### [PROBLEM DETAILS]
Here is a block of records. Copy every line in it that includes "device".
[Opening DATA SECTION section]
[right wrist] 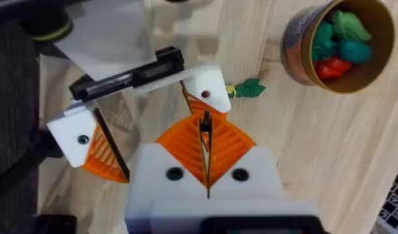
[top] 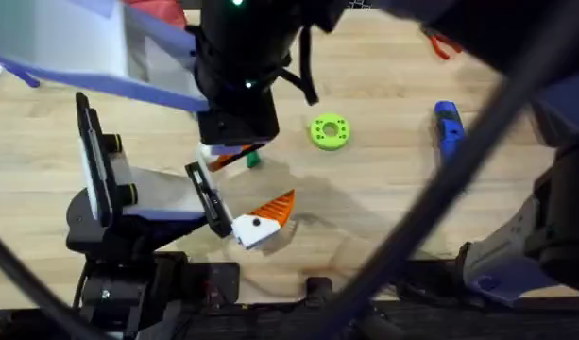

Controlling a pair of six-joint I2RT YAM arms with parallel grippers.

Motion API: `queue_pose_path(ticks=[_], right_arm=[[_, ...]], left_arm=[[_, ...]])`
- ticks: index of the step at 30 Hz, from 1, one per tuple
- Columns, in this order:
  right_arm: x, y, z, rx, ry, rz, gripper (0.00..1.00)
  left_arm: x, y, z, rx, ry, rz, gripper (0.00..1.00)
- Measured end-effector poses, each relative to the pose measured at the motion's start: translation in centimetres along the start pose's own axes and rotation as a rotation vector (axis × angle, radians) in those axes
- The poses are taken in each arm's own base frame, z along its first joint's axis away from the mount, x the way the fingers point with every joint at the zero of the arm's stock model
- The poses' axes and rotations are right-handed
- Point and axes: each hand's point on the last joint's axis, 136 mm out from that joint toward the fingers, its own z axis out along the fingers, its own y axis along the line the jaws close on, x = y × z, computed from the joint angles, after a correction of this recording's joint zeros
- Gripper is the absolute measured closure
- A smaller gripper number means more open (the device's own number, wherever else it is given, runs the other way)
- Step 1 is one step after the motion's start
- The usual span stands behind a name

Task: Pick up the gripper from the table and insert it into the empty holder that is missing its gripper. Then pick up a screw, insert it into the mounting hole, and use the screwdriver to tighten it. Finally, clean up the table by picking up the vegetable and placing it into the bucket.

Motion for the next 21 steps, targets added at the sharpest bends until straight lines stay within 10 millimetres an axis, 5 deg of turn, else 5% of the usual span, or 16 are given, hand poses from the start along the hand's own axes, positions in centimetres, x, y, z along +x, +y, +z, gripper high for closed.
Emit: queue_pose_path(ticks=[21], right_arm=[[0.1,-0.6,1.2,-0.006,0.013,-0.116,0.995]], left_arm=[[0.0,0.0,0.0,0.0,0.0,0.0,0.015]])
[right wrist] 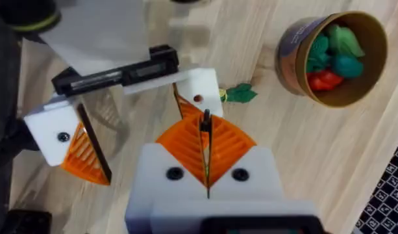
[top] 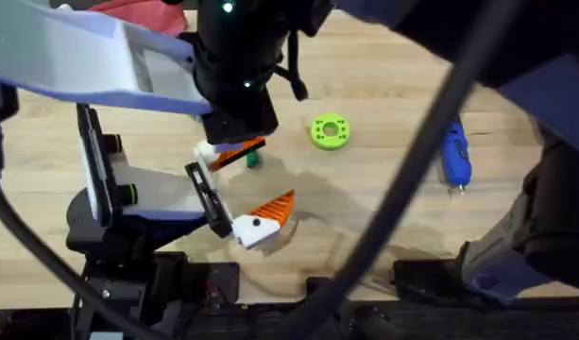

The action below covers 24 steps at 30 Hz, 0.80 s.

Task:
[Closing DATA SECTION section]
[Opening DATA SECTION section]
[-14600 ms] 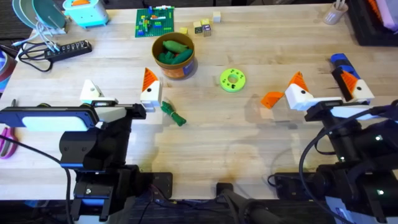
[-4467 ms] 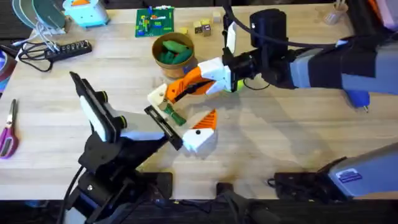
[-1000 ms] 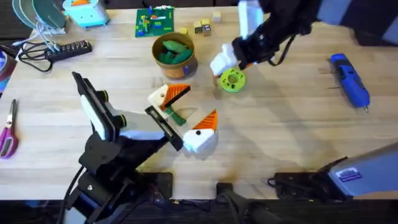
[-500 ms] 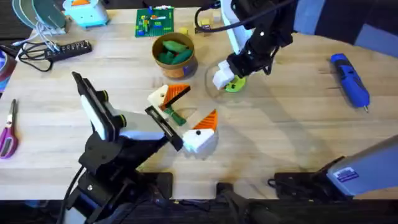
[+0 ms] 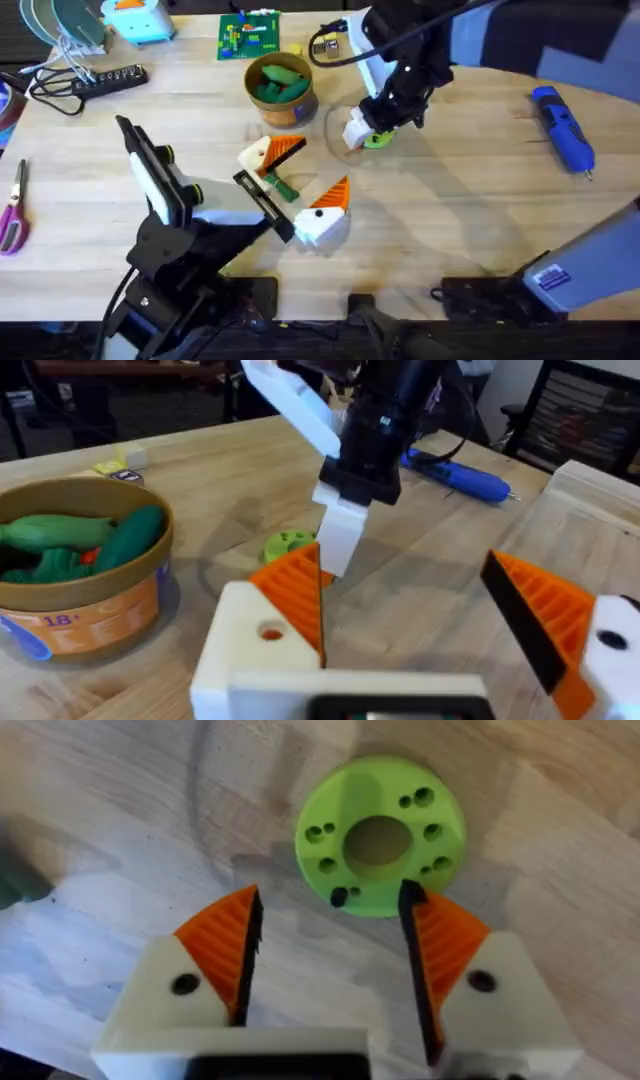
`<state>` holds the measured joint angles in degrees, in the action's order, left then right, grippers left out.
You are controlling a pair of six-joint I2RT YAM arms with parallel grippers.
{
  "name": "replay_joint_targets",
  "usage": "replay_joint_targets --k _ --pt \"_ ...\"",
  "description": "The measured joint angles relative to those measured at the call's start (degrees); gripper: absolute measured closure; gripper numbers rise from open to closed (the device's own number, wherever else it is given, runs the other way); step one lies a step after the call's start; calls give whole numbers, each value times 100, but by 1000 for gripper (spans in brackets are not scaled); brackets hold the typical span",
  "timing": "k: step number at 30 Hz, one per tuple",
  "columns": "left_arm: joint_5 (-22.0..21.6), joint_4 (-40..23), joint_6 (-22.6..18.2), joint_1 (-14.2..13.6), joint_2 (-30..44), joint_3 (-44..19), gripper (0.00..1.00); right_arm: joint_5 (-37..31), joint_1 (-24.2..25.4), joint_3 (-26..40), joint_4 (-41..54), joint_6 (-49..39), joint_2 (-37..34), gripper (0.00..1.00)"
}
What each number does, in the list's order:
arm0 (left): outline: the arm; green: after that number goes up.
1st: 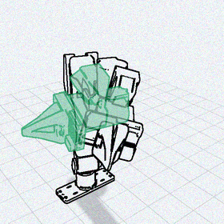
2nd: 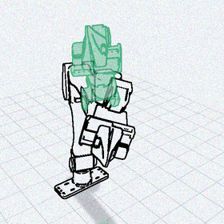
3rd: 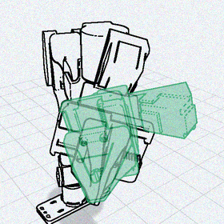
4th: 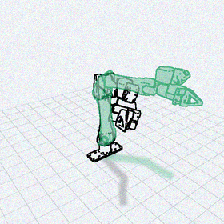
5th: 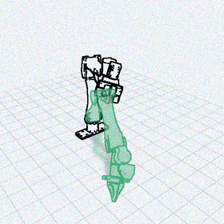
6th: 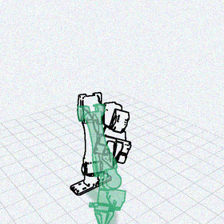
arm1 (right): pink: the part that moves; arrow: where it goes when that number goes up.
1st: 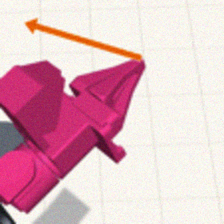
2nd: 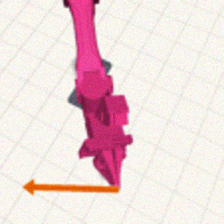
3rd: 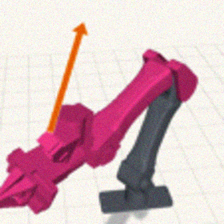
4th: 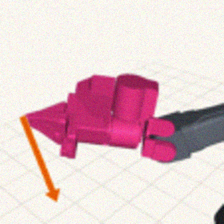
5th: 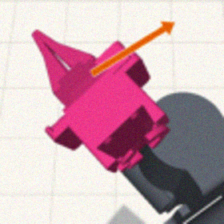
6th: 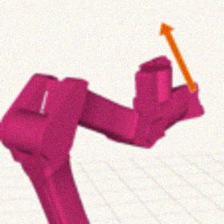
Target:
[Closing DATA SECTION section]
### [WRITTEN ANSWER]
- A smaller gripper number means more open (the device's own number, wherever else it is given, runs the other way)
  "description": "The measured joint angles relative to those measured at the call's start (degrees); gripper: absolute measured closure; gripper numbers rise from open to closed (the device's own number, wherever else it is given, runs the other way); step one lies a step after the call's start; calls give whole numbers, each value times 100, but by 1000 for gripper (spans in brackets are not scaled); brackets hold the typical span",

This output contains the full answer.